人が人生の大半を過ごすのは家だと聞いた覚えがある。

そんなの嘘っぱちだ。俺が生きてきた中で一番過ごしているのは戦場だ。だが戦場といってもコロコロと場所が変わるからな。本当の意味で一番過ごしているのはあの輸送ヘリの中かもしれない。たしかここ数年同じ機体を使っていたはず。

何はともあれ、こんなに心休まる時は本当に久しぶりだ。

もう一口リンゴを齧る。


「いやぁ、こないでえぇぇぇぇぇ。」


唐突にそれは聞こえた。若い、というより幼い感じのする悲鳴が右のほうから聞こえてきた。

俺はとっさにその方向へ駈け出していた。そんなに遠くは無かったようですぐに悲鳴の上がったところまでたどり着くことができた。


森の開けた場所。


そこに、巨漢と2人の少女がいた。そして40人ほどの死体。周りの茂みにはまだ何十人かいそうだがそいつらは無視。とりあえず包囲を突き破って巨漢の顔に回し蹴りを食らわす。


「ぐはぁ。」


そいつは見ずに少女2人を見る。

1人は腰まで届きそうなきれいな黒髪に、整ったやさしそうな顔立ち。いわゆる美人だ。身長は165センチほどだろうか。均整のとれたスタイルをしている。18歳くらいの少女。
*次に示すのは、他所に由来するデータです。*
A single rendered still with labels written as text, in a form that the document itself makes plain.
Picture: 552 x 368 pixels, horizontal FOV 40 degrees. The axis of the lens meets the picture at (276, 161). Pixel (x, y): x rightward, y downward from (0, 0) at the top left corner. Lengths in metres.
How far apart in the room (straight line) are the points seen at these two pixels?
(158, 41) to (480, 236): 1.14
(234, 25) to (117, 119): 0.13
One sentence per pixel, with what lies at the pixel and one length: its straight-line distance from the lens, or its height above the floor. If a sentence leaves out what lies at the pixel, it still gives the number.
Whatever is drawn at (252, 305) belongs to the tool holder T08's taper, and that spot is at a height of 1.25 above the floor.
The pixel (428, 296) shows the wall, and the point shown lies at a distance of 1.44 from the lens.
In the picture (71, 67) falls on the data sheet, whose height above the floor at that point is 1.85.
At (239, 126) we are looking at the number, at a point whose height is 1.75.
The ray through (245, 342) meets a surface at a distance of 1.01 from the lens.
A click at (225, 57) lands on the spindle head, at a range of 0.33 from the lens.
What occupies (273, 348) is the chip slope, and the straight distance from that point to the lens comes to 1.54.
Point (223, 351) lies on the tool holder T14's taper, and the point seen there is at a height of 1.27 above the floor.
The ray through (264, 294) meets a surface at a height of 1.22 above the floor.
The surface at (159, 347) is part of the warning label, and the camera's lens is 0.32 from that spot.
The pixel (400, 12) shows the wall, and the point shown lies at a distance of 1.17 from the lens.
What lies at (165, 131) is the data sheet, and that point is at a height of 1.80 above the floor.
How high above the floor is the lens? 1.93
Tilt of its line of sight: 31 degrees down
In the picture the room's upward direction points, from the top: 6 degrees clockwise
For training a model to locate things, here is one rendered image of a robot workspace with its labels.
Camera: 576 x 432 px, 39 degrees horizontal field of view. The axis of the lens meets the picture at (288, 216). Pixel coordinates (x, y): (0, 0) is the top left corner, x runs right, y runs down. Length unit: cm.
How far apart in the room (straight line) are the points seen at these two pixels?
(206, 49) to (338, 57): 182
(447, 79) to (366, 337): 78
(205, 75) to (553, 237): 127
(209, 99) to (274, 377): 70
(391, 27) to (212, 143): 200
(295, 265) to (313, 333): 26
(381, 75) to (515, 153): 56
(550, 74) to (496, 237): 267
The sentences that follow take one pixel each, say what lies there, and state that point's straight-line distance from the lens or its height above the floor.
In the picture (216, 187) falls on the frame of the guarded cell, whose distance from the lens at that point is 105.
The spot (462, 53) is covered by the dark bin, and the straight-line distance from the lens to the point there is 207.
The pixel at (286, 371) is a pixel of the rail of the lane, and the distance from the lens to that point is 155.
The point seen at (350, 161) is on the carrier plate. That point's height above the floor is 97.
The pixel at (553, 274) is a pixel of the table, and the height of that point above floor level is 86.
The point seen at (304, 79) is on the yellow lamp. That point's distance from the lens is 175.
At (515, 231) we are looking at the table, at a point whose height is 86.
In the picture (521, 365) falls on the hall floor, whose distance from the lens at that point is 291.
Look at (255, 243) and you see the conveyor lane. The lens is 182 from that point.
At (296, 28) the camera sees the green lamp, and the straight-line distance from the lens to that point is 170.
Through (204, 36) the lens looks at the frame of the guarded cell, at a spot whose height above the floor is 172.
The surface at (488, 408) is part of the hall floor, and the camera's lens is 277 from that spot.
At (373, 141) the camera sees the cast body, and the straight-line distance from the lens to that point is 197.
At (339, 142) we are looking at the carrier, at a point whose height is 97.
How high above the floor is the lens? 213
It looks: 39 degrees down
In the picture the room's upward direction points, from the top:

もう1人は、その少女の後ろに隠れていた。黒髪をポニーテールにしていて、まだ幼いながらも将来は美人になると思われる顔立ち。身長は155センチくらい。年は15歳くらいだろう。

2人とも動きやすそうな服を着ていて紫の瞳をしている。顔立ちも似ているし、おそらく姉妹なのだろう。


「大丈夫か?」


登場人物の名前がいまいち思いつかないという問題が・・・。精進しなくては。